English biochemist (born 1964)

Mark Andrew Lemmon (born 1964) is an English-born biochemist and the Alfred Gilman Professor and Department Chair of Pharmacology at Yale University where he also directs the Cancer Biology Institute.

==Education==
Lemmon was born in Norfolk, England in 1964 and grew up in Taverham and Poringland. He was educated at Norwich School (from 1976 to 1983), and then at Hertford College, Oxford, from which he graduated with a first class Bachelor of Arts (BA) degree in biochemistry in 1988. He completed his PhD at Yale University as a Howard Hughes Medical Institute Predoctoral Fellow supervised by Donald Engelman for research on the oligomerization of transmembrane α-helices.

==Research and career==
Following his PhD, Lemmon was a postdoctoral researcher and fellow of the Damon Runyon Cancer Research Foundation at New York University in the laboratory of Joseph Schlessinger. Following his postdoctoral research, Lemmon was recruited to the department of biochemistry and biophysics at the University of Pennsylvania Perelman School of Medicine, where he gained tenure in 2001 and became departmental chair in 2008 before moving to Yale University in 2015.

Lemmon's research combines biochemistry and structural biology with cell biology, focusing on understanding molecular mechanisms of transmembrane signalling by cell-surface growth factor receptors such as the epidermal growth factor (EGF) receptor and other receptor tyrosine kinases. With Kathryn Ferguson and others, he also played an important role in understanding the structure and function of the Pleckstrin homology domain in phosphoinositide signalling and elsewhere.

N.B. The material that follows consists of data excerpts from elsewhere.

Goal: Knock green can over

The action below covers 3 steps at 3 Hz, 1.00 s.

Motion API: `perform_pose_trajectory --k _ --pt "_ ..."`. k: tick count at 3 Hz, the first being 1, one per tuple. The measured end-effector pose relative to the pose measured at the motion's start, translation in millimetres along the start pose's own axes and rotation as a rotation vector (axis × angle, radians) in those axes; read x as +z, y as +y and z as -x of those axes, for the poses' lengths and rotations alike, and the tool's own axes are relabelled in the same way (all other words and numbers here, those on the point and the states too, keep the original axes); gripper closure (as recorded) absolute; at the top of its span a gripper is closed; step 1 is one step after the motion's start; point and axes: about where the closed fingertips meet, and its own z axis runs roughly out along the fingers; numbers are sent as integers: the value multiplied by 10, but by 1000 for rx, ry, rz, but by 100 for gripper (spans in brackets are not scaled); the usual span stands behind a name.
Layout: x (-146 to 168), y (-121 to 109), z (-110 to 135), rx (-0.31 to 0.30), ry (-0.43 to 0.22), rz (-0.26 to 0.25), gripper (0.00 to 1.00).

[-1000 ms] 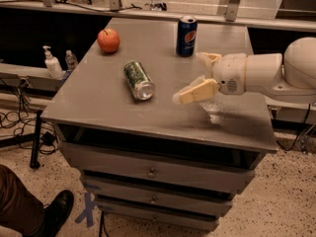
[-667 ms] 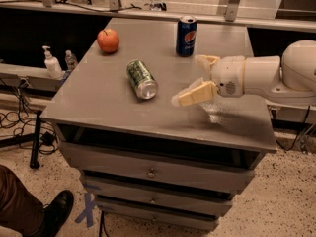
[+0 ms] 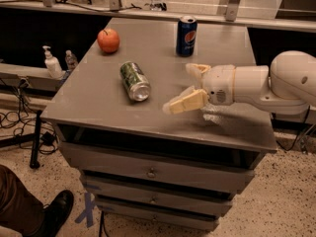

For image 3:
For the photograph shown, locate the white pump sanitizer bottle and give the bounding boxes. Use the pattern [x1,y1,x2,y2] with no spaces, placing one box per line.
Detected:
[42,45,62,79]

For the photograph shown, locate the black stand leg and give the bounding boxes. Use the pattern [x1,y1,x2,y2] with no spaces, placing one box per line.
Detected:
[30,111,41,169]

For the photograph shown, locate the red apple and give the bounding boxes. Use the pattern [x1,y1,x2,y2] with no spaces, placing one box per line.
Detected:
[97,29,120,53]

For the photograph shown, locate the black leather shoe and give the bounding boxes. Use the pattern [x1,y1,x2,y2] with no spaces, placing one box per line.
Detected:
[31,190,74,237]

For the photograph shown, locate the green soda can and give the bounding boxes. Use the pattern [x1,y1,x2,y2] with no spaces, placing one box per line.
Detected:
[119,61,151,102]

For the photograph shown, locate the drawer with knob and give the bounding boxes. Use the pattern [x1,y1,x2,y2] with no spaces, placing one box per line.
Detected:
[80,175,234,217]
[59,142,254,193]
[94,197,221,232]

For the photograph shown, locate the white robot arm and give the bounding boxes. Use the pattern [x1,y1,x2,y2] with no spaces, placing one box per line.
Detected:
[163,50,316,115]

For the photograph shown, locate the grey drawer cabinet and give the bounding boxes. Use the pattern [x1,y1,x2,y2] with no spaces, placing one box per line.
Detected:
[40,17,278,232]

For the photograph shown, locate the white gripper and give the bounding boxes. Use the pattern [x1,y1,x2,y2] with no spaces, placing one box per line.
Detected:
[162,63,236,115]

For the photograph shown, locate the bottom drawer with knob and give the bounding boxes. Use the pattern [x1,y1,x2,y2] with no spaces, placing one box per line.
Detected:
[94,197,221,232]

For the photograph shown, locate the clear small plastic bottle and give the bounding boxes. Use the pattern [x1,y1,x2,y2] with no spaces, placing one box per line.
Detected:
[65,50,78,71]

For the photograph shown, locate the blue tape cross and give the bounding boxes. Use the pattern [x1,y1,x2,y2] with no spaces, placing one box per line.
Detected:
[74,191,108,234]

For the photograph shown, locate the middle drawer with knob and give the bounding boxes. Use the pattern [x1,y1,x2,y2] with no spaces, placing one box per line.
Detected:
[80,175,234,217]

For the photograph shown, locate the black floor cables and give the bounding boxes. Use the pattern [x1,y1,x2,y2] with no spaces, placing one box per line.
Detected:
[0,77,60,156]

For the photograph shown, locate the blue Pepsi can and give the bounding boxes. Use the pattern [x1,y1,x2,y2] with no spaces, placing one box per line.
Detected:
[176,16,198,57]

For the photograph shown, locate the top drawer with knob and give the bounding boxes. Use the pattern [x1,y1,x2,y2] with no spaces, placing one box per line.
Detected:
[59,142,254,193]

Lemmon has made important contributions to the discovery of both normal and pathological activation mechanisms of growth factor receptors and the signalling networks that they engage within cells. He is also committed to exploiting this understanding clinically. These receptors and their downstream effectors are activated aberrantly in numerous cancers, and are important targets of cancer drugs. Lemmon's recent work has focused on the need to understand the biochemistry of oncogenic activation to use such drugs effectively.

Before moving to Yale, Lemmon was George W. Raiziss Professor and Chair of Biochemistry and Biophysics in the Perelman School of Medicine at the University of Pennsylvania. His research has been funded by the National Cancer Institute, the National Institute of General Medical Sciences, and the Department of Defense Congressionally Directed Medical Research Programs.

Lemmon serves on the editorial boards of several scientific journals, including Cell, Molecular Cell, Molecular and Cellular Biology, and Science Signaling. Having served as an associate editor for the Biochemical Journal for many years, he was appointed chair of the editorial board in January 2021. Between 2007 and 2013, Lemmon served as secretary for the American Society for Biochemistry and Molecular Biology (ASBMB).

==Awards and honours==
Lemmon was elected a Fellow of the Royal Society (FRS) in 2016, as an ASBMB Fellow in 2023, and as a Member of the Connecticut Academy of Science and Engineering (CASE) in 2024. In 2012 Lemmon was awarded the Dorothy Hodgkin prize by the Protein Society.